[RFC] [µTVM] Project API

areusch · March 18, 2021, 12:24am

See PoC. Commit message explains how to run PoC.
See previous embryonic RFC.
This RFC implements project #6 from µTVM M2 roadmap.

Background

In order to support autotuning, microTVM needs a way to drive the typical embedded development workflow:

Generate a firmware project containing TVM operator code
Build the firmware project
Program the firmware project onto a device
Drive operator execution on-device

The present flow is abstracted behind several different Python interface classes that live in python/tvm/micro:

tvm.micro.Compiler defines an interface for building libraries and firmware binaries. Implicit in this interface is project generation:
- library() requires implementations to generate an anonymous project with a firmware build tool and then build a C library from given source files
- binary() requires implementations to generate a firmware binary project with a firmware build tool and then build a final firmware image
tvm.micro.Flasher wraps a single flash() function which programs the device
tvm.micro.Transport abstracts the process of reading and writing data to the firmware device

The present abstraction suffers from several drawbacks that make it hard to work with:

It’s not very easy to break apart, so debugging is difficult.
1. The present flow always generates code in a set of temporary directories
2. TVM issues the library-level build commands, as opposed to a build system
Libraries and binaries are expected to be relocatable, but many firmware platforms don’t support this
- This was originally done to support AutoTVM
Implementations of these interfaces are restricted to TVM’s Python dependencies. Contributors adding new implementations may be forced to add new Python dependencies to TVM. This is both difficult to do and difficult to scale.

Proposal

Goals

This RFC proposes to introduce a new Project API with these goals:

G1. Allow TVM to drive builds of a variety of firmware platforms for the purpose of AutoTVM

G2. Allow API implementations to live in a Python virtualenv other than the one containing TVM

G3. Move implementations to their own git repositories

G4. Reorganize the abstraction around the four embedded workflows steps described above (generate, build, flash, execute)

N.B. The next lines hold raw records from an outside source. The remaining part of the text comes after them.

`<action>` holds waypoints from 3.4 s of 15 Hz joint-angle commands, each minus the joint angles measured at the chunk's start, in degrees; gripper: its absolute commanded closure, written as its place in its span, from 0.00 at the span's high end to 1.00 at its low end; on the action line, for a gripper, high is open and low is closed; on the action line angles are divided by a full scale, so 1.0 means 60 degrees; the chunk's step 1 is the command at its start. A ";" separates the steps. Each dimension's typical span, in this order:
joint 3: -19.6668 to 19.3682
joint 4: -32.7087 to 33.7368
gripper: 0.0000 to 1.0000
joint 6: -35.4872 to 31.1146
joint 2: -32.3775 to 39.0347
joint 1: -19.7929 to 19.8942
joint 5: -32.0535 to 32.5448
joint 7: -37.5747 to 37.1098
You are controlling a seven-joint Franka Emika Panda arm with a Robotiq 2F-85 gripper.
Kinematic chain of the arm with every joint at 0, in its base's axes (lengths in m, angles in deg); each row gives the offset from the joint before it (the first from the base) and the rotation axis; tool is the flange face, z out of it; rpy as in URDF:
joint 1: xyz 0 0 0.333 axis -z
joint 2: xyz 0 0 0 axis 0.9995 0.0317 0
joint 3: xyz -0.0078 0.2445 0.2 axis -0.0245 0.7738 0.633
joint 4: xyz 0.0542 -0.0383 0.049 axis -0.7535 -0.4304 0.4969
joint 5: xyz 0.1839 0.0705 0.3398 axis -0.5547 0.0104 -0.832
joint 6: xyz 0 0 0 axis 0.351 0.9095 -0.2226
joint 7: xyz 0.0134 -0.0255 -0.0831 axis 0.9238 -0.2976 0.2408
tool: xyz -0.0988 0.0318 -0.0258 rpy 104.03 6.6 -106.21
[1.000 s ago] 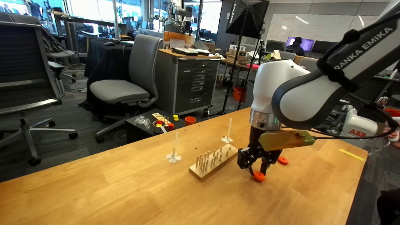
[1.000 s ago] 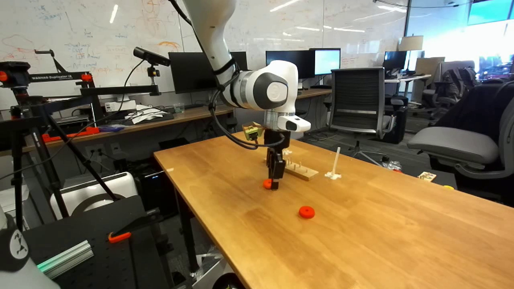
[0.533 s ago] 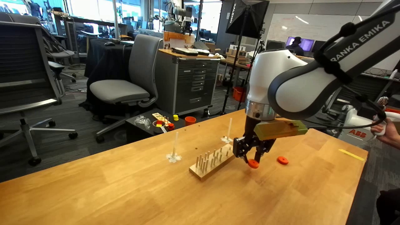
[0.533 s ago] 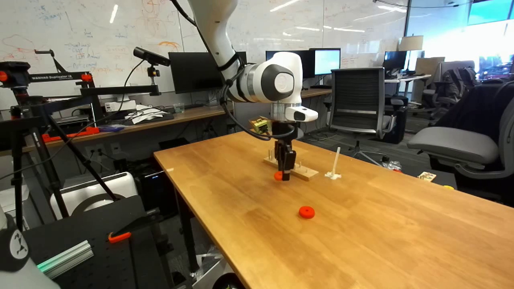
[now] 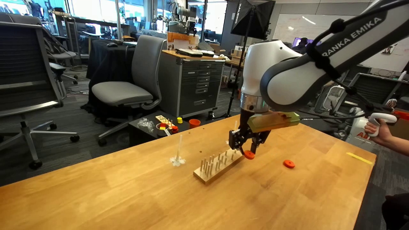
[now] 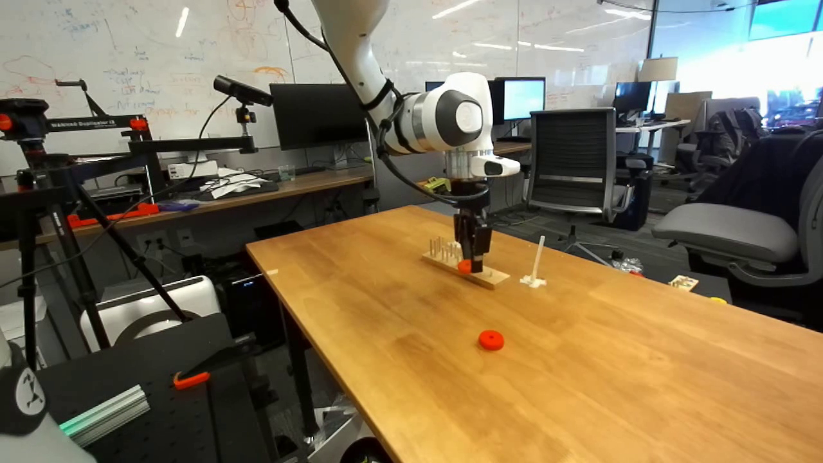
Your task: Pick up the orange ring on the left and place it on the wooden board
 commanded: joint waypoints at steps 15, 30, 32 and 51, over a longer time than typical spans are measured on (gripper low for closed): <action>-0.0101 0.3518 0.19 0.1498 0.2094 -0.0466 0.0151 -0.0417; 0.0129 0.3195 0.19 0.1702 0.1894 -0.0387 -0.0043 -0.0332; 0.0168 0.3176 0.19 0.1767 0.1849 -0.0389 -0.0060 -0.0285; 0.0437 0.3265 0.19 0.2097 0.1807 -0.0408 -0.0069 -0.0027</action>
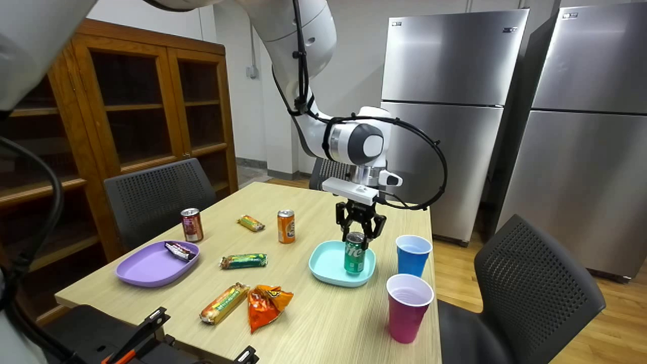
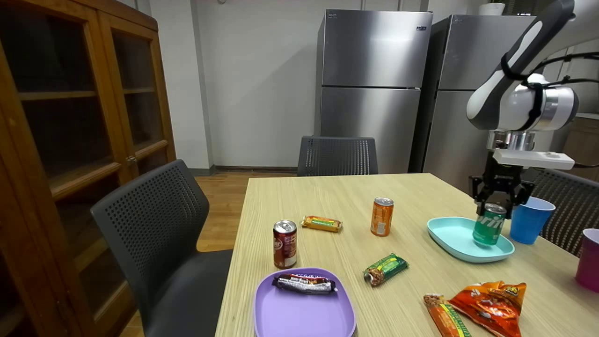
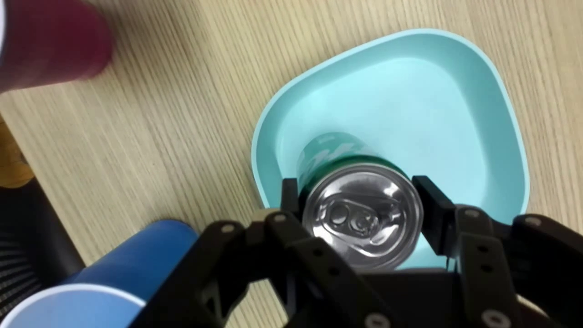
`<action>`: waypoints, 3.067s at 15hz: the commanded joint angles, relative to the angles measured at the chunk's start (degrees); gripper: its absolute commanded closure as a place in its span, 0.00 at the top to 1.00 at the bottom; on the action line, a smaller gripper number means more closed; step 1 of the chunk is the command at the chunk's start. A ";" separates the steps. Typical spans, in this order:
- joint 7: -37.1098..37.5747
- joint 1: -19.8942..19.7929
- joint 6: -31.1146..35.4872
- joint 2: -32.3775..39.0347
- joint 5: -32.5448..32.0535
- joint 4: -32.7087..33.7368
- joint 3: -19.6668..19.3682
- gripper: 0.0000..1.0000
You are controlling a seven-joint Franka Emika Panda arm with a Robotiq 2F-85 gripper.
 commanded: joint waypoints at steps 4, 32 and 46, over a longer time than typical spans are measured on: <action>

G5. Allow for better debuggability/hackability, so that the flow is usable even when things haven’t been 100% automated in TVM

API Summary

The Compiler, Flasher, and (to some degree) Transport APIs will be replaced with this single project-level API. Each implementation of this API lives in a file microtvm_api_server.py, which lives at the top level of a firmware project.

# ProjectOption - describes a key-value option that can be present in `options`.
ProjectOption = collections.namedtuple(
    'ProjectOption', 
    ('name',  # `options` dict key used with this option.
     'help',  # Human-readable description of this option.
    ))

# ServerInfo - describes metadata about this server.
ServerInfo = collections.namedtuple(
    'ServerInfo', 
    ('protocol_version',  # An integer identifying the supported API revision.
     'platform_name',  # short name used to identify this server to TVM
     'is_template',  # True when the attached firmware project is used only to
                     # generate projects given a Model Library Format export
     'model_library_format_path',  # Path to a Model Library Format artifact,
                                   # present when is_template = False
     'project_options',  # List of ProjectOption. Acceptable values for the 
                         # `options` parameter below.
    ))

class ProjectAPIHandler(metaclass=abc.ABCMeta):

    @abc.abstractmethod
    def server_info_query(self) -> ServerInfo:
        raise NotImplementedError()

    @abc.abstractmethod
    def generate_project(self, model_library_format_path : str, standalone_crt_dir : str, project_dir : str, options : dict):
        """Generate a project from the given artifacts, copying ourselves to that project.

        Parameters
        ----------
        model_library_format_path : str
            Path to the Model Library Format tar archive.
        standalone_crt_dir : str
            Path to the root directory of the "standalone_crt" TVM build artifact. This contains the
            TVM C runtime.
        project_dir : str
            Path to a nonexistent directory which should be created and filled with the generated
            project.
        options : dict
            Dict mapping option name to ProjectOption.
        """
        raise NotImplementedError()

    @abc.abstractmethod
    def build(self, options : dict):
        """Build the project, enabling the flash() call to made.

        Parameters
        ----------
        options : Dict[str, ProjectOption]
            ProjectOption which may influence the build, keyed by option name.
        """
        raise NotImplementedError()

    @abc.abstractmethod
    def flash(self, options : dict):
        """Program the project onto the device.

        Parameters
        ----------
        options : Dict[str, ProjectOption]
            ProjectOption which may influence the programming process, keyed by option name.
        """
        raise NotImplementedError()

    @abc.abstractmethod
    def connect_transport(self, options : dict) -> TransportTimeouts:
        """Connect the transport layer, enabling write_transport and read_transport calls.

        Parameters
        ----------
        options : Dict[str, ProjectOption]
            ProjectOption which may influence the programming process, keyed by option name.
        """
        raise NotImplementedError()

    @abc.abstractmethod
    def disconnect_transport(self):
        """Disconnect the transport layer.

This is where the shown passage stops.